Secara luas, panduan Sundance Institute memberi tiga pertanyaan kunci yang perlu dipikirkan oleh pembuat film dokumenter. Pertama, apakah film dokumenter ini benar-benar harus diproduksi selama pandemi? Apakah isu yang hendak diangkat dalam film ini begitu mendesak dan melayani kepentingan publik (public interest) sehingga produksi tetap harus dilakukan, kendati semua risiko yang ada?
Kedua, sebesar apa risiko dari produksi film bagi kru, keluarga mereka, hingga subjek dokumenter tersebut? Sebagai contoh, masyarakat adat—terutama yang selama ini memiliki kontak terbatas dengan orang-orang lain—memiliki risiko lebih tinggi dalam pandemi karena sistem imun yang belum kebal terhadap berbagai penyakit dan akses fasilitas kesehatan yang seringkali tidak memadai. Hal inilah yang membuat sejumlah masyarakat adat, seperti Komunitas Adat Enggros di Abepura, Papua, menutup akses ke Wilayah Adat mereka.
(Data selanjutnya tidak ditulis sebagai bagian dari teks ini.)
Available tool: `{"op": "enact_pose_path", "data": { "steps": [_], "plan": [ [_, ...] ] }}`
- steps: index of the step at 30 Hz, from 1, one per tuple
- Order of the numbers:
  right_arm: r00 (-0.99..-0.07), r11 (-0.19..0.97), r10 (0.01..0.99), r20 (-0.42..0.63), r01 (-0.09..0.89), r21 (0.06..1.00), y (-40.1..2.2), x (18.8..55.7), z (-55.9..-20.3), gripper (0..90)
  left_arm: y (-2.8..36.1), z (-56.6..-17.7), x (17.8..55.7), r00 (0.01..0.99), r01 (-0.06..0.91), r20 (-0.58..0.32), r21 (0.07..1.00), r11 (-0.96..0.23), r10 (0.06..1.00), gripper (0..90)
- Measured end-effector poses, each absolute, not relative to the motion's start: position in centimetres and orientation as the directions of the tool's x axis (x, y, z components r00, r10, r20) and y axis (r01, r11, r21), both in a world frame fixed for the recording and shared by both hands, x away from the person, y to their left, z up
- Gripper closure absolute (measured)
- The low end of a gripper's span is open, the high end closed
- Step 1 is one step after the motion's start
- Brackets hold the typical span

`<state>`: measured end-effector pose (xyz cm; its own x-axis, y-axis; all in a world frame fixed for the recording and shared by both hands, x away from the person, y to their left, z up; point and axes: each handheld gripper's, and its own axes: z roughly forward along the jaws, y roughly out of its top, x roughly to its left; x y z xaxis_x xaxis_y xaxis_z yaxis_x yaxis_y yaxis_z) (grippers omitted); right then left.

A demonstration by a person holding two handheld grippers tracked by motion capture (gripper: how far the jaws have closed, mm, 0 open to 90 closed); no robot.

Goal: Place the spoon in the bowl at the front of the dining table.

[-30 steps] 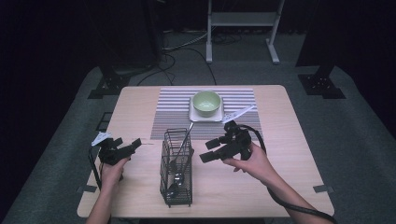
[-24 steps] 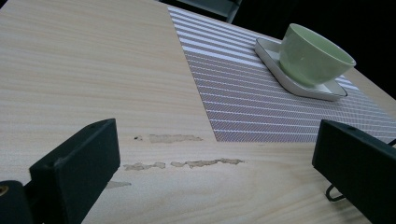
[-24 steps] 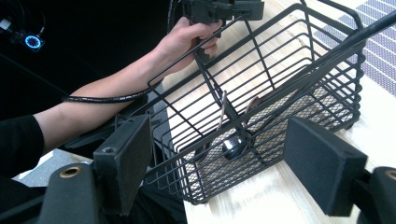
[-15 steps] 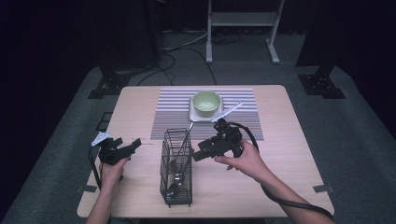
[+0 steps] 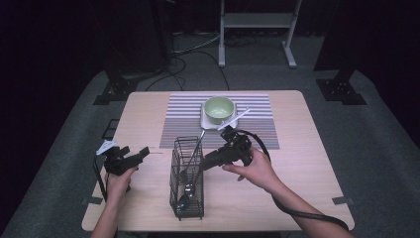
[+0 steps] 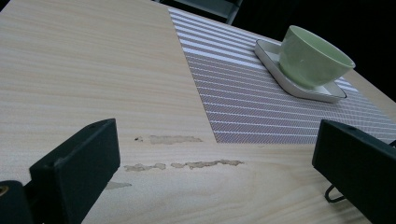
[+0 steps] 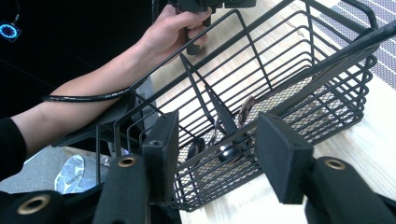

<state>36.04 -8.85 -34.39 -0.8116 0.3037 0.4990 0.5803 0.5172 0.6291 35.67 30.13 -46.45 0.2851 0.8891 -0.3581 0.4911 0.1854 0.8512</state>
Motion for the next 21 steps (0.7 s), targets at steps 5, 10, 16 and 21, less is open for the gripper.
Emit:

Ketiga, bagaimana cara untuk mengorganisir produksi agar berlangsung seaman mungkin? Hal ini meliputi pertimbangan mengenai masyarakat di lokasi produksi—akankah kehadiran kru dipandang sebagai hal yang mengancam keselamatan mereka?—hingga anjuran-anjuran untuk sebisa mungkin mengambil gambar di luar ruangan tertutup, menjaga jarak ketika wawancara dengan narasumber, serta membawa kru seminimal mungkin.
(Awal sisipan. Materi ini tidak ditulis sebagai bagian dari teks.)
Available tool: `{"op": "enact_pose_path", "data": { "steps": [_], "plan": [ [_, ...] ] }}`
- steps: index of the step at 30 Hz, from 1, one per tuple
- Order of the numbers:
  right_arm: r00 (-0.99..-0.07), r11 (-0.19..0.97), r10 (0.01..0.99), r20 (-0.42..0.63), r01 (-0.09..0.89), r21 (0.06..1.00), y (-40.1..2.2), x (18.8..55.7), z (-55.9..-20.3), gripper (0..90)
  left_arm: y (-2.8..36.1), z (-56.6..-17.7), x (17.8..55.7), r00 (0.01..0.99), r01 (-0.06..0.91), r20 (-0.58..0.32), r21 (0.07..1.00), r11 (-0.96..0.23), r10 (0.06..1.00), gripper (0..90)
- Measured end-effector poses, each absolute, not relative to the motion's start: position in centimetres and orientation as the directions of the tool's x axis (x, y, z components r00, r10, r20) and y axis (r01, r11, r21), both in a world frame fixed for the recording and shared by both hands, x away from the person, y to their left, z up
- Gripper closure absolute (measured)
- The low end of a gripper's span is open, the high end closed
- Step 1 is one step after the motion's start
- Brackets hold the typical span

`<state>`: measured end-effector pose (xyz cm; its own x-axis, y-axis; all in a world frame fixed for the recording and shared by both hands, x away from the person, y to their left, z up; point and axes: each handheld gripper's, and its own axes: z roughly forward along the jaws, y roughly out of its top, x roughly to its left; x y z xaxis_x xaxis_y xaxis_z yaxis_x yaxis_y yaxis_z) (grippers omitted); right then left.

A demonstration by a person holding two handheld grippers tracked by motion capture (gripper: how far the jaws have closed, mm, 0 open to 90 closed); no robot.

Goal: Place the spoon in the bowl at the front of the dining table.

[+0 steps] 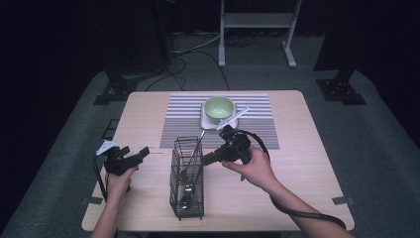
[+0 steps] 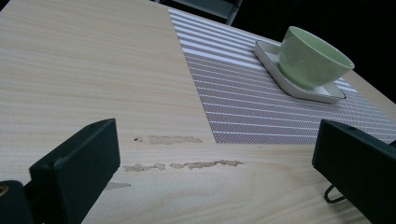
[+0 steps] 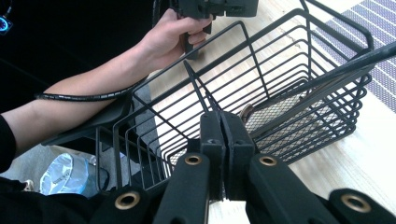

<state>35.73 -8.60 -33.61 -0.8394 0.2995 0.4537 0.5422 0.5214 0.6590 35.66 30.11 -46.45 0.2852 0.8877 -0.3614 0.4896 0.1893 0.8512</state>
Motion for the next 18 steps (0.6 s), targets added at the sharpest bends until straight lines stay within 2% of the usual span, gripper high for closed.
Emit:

Pendekatan Sundance Institute ini memberi gambaran yang lebih luas ketimbang protokol yang mengatur panduan teknis. Pertama, panduan untuk menilai risiko penyelenggaraan kegiatan seni sejatinya menunjukkan bahwa tidak ada protokol yang dapat seratus persen menjamin keamanan dalam melakukan aktivitas seni. Kesadaran ini, lebih jauh lagi, menuntut sektor-sektor yang berbeda dalam kesenian untuk melakukan refleksi lebih dalam akan cara mengoptimalisasikan manfaat mereka bagi masyarakat, serta meninjau kembali praktik-praktik yang sudah saatnya diubah. Menurut Amelia, salah satu isu mendesak yang mengemuka di kalangan komunitas dokumenter internasional adalah menyebarluaskan kemampuan membuat dokumenter agar tidak hanya dimiliki orang-orang tertentu; bahwa praktik mendatangi negara atau wilayah yang berbeda untuk menceritakan kisah masyarakat yang berbeda bukan hal yang seharusnya dapat diterima lagi.
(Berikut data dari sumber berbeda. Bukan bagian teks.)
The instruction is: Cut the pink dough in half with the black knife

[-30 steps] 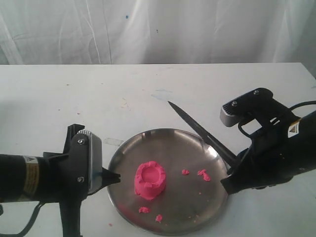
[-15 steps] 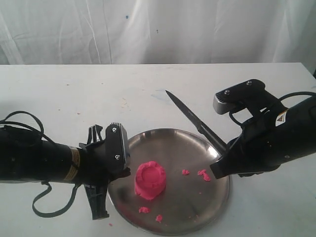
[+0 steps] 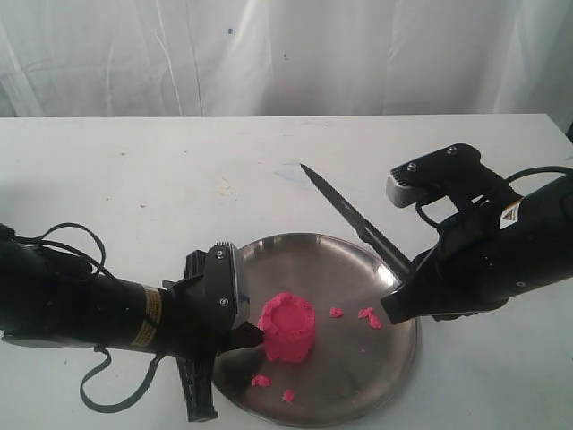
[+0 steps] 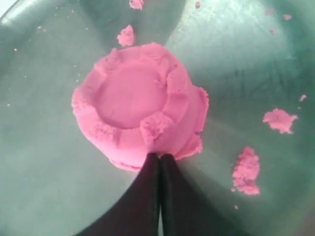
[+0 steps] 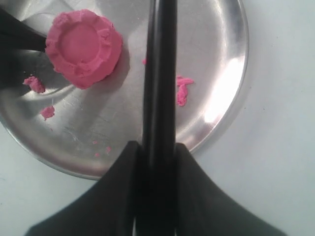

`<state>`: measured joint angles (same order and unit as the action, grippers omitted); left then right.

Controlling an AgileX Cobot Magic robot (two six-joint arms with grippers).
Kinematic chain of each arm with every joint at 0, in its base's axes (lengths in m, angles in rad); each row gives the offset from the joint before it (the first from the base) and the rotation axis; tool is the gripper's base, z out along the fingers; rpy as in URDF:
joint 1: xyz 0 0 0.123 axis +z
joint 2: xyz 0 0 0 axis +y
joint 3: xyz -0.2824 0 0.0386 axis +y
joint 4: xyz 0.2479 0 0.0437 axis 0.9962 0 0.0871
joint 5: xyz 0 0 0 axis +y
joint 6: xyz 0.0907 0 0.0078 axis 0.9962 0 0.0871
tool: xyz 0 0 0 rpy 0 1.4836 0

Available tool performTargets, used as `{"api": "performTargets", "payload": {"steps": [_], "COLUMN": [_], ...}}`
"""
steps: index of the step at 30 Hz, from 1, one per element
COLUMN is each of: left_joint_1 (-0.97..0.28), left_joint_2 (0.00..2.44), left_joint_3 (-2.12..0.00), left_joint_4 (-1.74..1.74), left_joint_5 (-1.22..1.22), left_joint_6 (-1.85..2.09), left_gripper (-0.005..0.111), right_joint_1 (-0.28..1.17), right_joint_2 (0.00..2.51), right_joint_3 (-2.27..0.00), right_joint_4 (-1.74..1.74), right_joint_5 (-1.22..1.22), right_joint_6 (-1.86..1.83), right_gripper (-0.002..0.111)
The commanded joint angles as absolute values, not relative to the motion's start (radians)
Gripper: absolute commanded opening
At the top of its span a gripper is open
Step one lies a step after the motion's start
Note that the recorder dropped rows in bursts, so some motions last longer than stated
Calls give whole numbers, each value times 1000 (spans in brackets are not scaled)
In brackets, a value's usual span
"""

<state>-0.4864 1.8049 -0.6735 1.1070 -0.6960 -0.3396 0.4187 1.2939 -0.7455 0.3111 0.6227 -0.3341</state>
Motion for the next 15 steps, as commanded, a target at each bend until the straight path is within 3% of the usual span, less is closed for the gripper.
{"api": "performTargets", "payload": {"steps": [1,9,15], "left_joint_1": [-490,-490,-490], "left_joint_2": [1827,1799,1645], "left_joint_3": [-691,-727,-736], "left_joint_4": [1113,1107,1102], "left_joint_5": [-731,-701,-469], "left_joint_6": [-343,-343,-343], "left_gripper": [0,0,0], "right_joint_1": [421,421,421], "right_joint_2": [1293,1293,1293], "right_joint_3": [-749,-749,-749], "right_joint_4": [314,294,260], "right_joint_5": [612,615,661], "right_joint_6": [-335,-335,-341], "right_gripper": [0,0,0]}}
Pertimbangan-pertimbangan mengenai dimensi etika dan substansi ini tidak termaktub dalam protokol pemerintah, yang memang hanya mengatur hal-hal teknis. Ini tentu bukan berarti bahwa protokol pemerintah merupakan hal yang buruk.
Namun, penerapan protokol perlu disesuaikan dengan berbagai tantangan spesifik dalam sektor kesenian dan wilayah yang berbeda. Pemerintah daerah perlu diajak berdialog memikirkan siasat bersama, termasuk mengenai cara produksi karya yang paling minim risiko tapi tetap menjadi wadah bagi ekspresi banyak orang. Saat semua pihak ikut serta urun beban, masa pandemi semoga jadi sedikit lebih tertahankan.